(Task requirements) Give the listing back in full, exactly as written, with the pictures removed.

-- Material to process follows --

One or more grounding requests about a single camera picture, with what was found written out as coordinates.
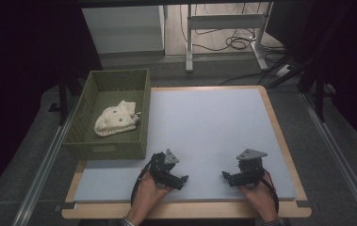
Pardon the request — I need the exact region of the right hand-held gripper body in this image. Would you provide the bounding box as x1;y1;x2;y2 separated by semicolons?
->
229;148;268;187

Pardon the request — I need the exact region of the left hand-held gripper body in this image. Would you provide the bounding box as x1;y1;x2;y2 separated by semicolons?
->
149;149;184;190

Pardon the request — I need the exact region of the green woven basket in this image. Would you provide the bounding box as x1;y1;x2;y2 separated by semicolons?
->
62;69;152;160

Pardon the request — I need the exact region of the cream cloth garment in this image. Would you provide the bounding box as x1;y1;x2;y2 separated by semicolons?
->
93;99;142;137

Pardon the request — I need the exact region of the person's left hand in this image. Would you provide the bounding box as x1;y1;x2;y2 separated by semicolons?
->
126;172;174;224

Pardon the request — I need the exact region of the person's right hand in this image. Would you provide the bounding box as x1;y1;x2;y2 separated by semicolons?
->
240;175;280;222

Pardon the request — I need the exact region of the black metal stand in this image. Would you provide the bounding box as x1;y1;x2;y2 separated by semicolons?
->
48;73;75;126
297;59;337;123

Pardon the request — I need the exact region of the white power strip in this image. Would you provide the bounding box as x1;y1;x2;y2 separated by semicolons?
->
274;63;294;78

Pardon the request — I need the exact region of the dark curtain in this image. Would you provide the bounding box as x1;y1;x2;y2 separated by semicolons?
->
265;0;357;156
0;0;104;210

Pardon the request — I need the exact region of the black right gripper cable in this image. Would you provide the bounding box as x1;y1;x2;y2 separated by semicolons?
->
261;169;281;215

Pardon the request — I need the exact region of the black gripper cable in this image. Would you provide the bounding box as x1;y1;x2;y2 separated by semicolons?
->
130;165;152;206
261;169;281;215

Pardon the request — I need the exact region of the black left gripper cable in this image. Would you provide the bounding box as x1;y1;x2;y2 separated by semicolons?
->
130;165;152;206

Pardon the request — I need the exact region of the aluminium floor rail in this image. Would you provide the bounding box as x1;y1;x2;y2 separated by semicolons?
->
300;91;357;226
10;95;80;226

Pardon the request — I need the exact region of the bundle of black floor cables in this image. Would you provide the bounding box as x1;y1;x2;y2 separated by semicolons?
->
179;3;286;55

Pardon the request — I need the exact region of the white metal stand frame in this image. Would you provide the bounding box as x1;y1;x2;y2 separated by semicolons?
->
185;2;274;73

-- Material to process concluded --

(Solution for this exercise)
One or more grounding requests about a single camera picture, with what was found written out as coordinates.
Pardon the request — I need the exact region of the right hand-held gripper body in this image. Would you provide the bounding box as x1;y1;x2;y2 separated by semicolons?
->
229;148;268;187

Pardon the request — I need the exact region of the left hand-held gripper body in this image. Would you provide the bounding box as x1;y1;x2;y2 separated by semicolons?
->
149;149;184;190

Pardon the request — I need the exact region of the green woven basket in this image. Would you provide the bounding box as x1;y1;x2;y2 separated by semicolons?
->
62;69;152;160

Pardon the request — I need the exact region of the cream cloth garment in this image. Would you provide the bounding box as x1;y1;x2;y2 separated by semicolons?
->
93;99;142;137

Pardon the request — I need the exact region of the person's left hand in this image. Would you provide the bounding box as x1;y1;x2;y2 separated by semicolons?
->
126;172;174;224

Pardon the request — I need the exact region of the person's right hand in this image. Would you provide the bounding box as x1;y1;x2;y2 separated by semicolons?
->
240;175;280;222

Pardon the request — I need the exact region of the black metal stand in this image. Would you provide the bounding box as x1;y1;x2;y2 separated by semicolons?
->
48;73;75;126
297;59;337;123

Pardon the request — I need the exact region of the white power strip in this image. Would you provide the bounding box as x1;y1;x2;y2 separated by semicolons?
->
274;63;294;78

Pardon the request — I need the exact region of the dark curtain in this image. Would you provide the bounding box as x1;y1;x2;y2 separated by semicolons?
->
265;0;357;156
0;0;104;210

Pardon the request — I need the exact region of the black right gripper cable in this image. Would you provide the bounding box as x1;y1;x2;y2 separated by semicolons?
->
261;169;281;215

Pardon the request — I need the exact region of the black gripper cable in this image. Would you provide the bounding box as x1;y1;x2;y2 separated by semicolons?
->
130;165;152;206
261;169;281;215

Pardon the request — I need the exact region of the black left gripper cable in this image. Would you provide the bounding box as x1;y1;x2;y2 separated by semicolons?
->
130;165;152;206

Pardon the request — I need the exact region of the aluminium floor rail in this image. Would you provide the bounding box as x1;y1;x2;y2 separated by semicolons?
->
300;91;357;226
10;95;80;226

Pardon the request — I need the exact region of the bundle of black floor cables in this image. Would you provide the bounding box as x1;y1;x2;y2 separated by semicolons?
->
179;3;286;55

Pardon the request — I need the exact region of the white metal stand frame in this image. Would you provide the bounding box as x1;y1;x2;y2 separated by semicolons?
->
185;2;274;73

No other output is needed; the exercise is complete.